Der Spiegel has an interesting story on how one East German couple plotted to emigrate “legally” to West Germany. It’s an interesting read, and it calls to mind one of the most fundamental moral arguments for open borders:
“I wanted to live, I wanted to discover the world,” says Jens. “I couldn’t accept that aging rulers simply decreed: “‘You can’t leave the country; you have to stay home in the small cage!'”
Today, Jens writes independent biological assessments on nature conservation projects. He hasn’t seen Marion for 20 years. But he has cherished the memories of their forbidden journey, along with photos taken at the time. It was his children who started to ask him what happened back then. “If you want something, pursue it with all your heart,” he tells them.

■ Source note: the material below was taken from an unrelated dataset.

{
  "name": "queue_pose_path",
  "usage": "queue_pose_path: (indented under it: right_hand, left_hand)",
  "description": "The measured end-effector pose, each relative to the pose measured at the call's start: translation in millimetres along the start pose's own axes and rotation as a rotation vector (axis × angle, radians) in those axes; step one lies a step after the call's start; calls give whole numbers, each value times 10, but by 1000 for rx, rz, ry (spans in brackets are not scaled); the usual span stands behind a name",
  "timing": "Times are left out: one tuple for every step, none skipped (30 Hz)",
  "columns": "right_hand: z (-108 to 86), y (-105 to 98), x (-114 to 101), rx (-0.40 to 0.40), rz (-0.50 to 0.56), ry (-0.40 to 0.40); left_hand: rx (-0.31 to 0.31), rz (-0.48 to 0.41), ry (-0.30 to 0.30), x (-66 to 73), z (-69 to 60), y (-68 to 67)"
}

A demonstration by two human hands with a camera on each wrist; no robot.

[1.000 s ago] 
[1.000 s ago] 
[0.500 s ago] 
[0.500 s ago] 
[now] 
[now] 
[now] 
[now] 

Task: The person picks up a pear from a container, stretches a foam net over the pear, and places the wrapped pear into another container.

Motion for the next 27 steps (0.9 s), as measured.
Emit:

It takes a special kind of person to believe that 9,000 kilometers is not too far to travel to go from East to West Berlin. Perhaps this is the kind of thing you can only come up with if you’re 24 years old and in love; if you can put up with not knowing in the morning where you will sleep that night; if the end of the forbidden journey is open; and if you see the dangers along the way as the challenge of a lifetime. And if you seize your freedom, instead of asking for it.
Indeed. Jens’s story resonates with us, and rightly so: every human being identifies with questing for freedom. Seeking one’s fortune is an ancient story-telling trope. Who are the people today simply decreeing “You can’t leave the country; you have to stay home in the small cage”? East Germany no longer exists, but the modern closed borders-regime is barely one step more progressive than East Germany’s.